Many Tibetan joints have turned young Bangaloreans into romantics. From Khawa Karpo’s limitless thukpas to Tibet Mother’s Kitchen’s pork fried rice, there is something absolutely joyous about tucking into hot and hearty food with friends, tipsy from countless Mirindas in the nippy cold evenings of rainy Julys.
But if you had to really ask me, what that one meal is that I’d be happy to eat day in and day out it’d be a donne biriyani from perhaps Halli Jonne in Jayanagar. This is the only meal I’d take back if I could take back only one meal from Bangalore. A perfect donne biriyani is the best in every sense. It makes for a great hangover meal, an I-don’t-know-what-to-eat meal, a been-out-of-Bangalore-far-too-long meal. It really really fits every bill.
And while I can tell you that the pani puris in 7th block Koramangala are the best ever and the badam shake at Museum road is phenomenal and that Burger Seigneur is Bangalore’s gift to the entire country, know that an article will never be enough to sum the comfort, food in this city has given me through the decades I have lived here.
Aakash:
I visited Bangalore for the first time earlier this year. During my trip, I realised what had been my problem with making a list of places to eat at before visiting a city. Not only is it difficult to tell how much of the recommended places are paying the recommender (whether feature reporter or Instagram influencer), you end up going to the same places everyone else is going to and the process of discovery and agency is taken away from you. So appointment eating just doesn't cut it for me.
Perfectly illustrated on a visit to Bob’s where my enjoyment of my friend’s plate of egg chilli and veg pulao was vastly greater than the Conde Nast recommended sushi and ramen I had eaten earlier that day. When I travel, I tend to walk a lot, partly to get to know the city more clearly but also to try as many street food outlets as I can. A simple fruit plate can be different from city to city. In Mumbai, they put chaat masala and rock salt, in Bangalore, the plate was served without any accouterments. My favourite meal by the road was not Brahmin Idli, or Filter Coffee at some place that was running since before independence but a simple plate of ghee-rice and dal, with a boiled egg or omelet, served out of the kidnapper’s favourite vehicle, the Maruti Omni, that came to the same spot between 12:30 to 3:30 each day.

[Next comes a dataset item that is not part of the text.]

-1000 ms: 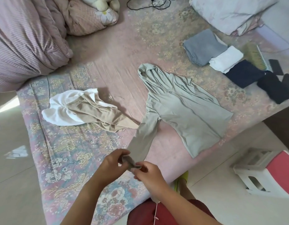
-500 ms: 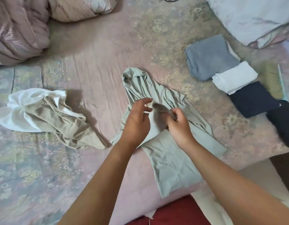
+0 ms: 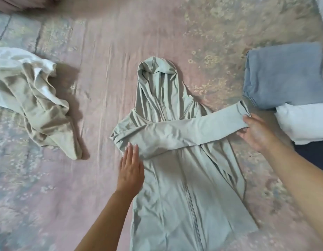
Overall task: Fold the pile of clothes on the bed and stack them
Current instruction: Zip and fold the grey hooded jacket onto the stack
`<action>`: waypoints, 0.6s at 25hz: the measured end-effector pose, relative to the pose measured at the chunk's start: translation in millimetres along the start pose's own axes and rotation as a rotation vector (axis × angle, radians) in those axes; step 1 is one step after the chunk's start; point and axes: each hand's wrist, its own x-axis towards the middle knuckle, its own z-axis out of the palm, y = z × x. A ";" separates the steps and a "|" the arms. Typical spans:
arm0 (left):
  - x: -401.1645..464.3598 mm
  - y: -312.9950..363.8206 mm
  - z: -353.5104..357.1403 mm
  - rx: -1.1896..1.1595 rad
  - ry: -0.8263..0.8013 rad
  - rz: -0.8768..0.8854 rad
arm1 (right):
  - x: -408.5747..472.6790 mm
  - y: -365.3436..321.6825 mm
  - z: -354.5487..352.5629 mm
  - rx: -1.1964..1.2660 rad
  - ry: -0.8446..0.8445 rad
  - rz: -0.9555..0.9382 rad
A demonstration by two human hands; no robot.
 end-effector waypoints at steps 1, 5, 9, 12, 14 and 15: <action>9.4 -3.2 10.3 0.082 0.009 0.034 | 10.7 6.4 -5.9 -0.018 0.009 0.006; 45.8 -23.7 44.1 0.239 -0.038 0.127 | 42.5 32.1 -15.7 -0.036 0.026 0.018; 53.1 -35.2 61.7 0.304 -0.090 0.140 | 51.9 44.9 -6.8 -0.012 0.108 -0.046; 49.6 -16.2 56.7 0.196 0.004 0.200 | 31.9 50.4 30.1 -0.055 0.125 -0.139; 53.0 1.6 48.8 -0.039 0.110 0.215 | 3.2 61.7 72.9 -0.277 0.081 -0.239; 55.8 9.2 45.3 -0.140 0.131 0.195 | -12.9 70.6 96.5 -0.375 -0.002 -0.300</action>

One day during all the travels is reserved for a bar crawl. The idea is not to get wasted but to have one drink at all the popular bars in the city because it always shows a very different part of a city. This is a tribute to the Anthony Bourdain way of exploring a city and maybe learning something about life in the process. It always leads to an interesting experience. In Bangalore I went to Iron Hill, Toit, Le Roc, Chin Lung, Watsons, Peco’s, Brooks and Bonds, and Corona Garden. Apart from realizing that bars don’t have to be tiny as in Mumbai (and have a tree inside as in Toit), or can play good music (like the entire versions of The Doors Light My Fire as at Peco’s), or that I could pretend to be a gangster from a 90s gangster film (by smoking in the air-conditioned interiors of Le Roc), my favourite couldn’t help but be Corona Gardens (so-called because there was a row of weeds growing in mud on either side of the establishment).
I drank whisky out of a tetra pack, discussed IPL with other members at the table (because sharing was a must) with my friend as a translator, made up a story about my Casio watch (because why was a city boy like me wearing such a cheap watch, I couldn’t just say “vintage” so I made a story up). This is why I like travelling, I remembered thinking to myself. This is what Anthony Bourdain kept recommending you do, I said to myself. I felt like the kids in The Perks of Being a Wallflower, proclaiming their infiniteness through the sunroof of their car. I could have been drunk but why did that matter?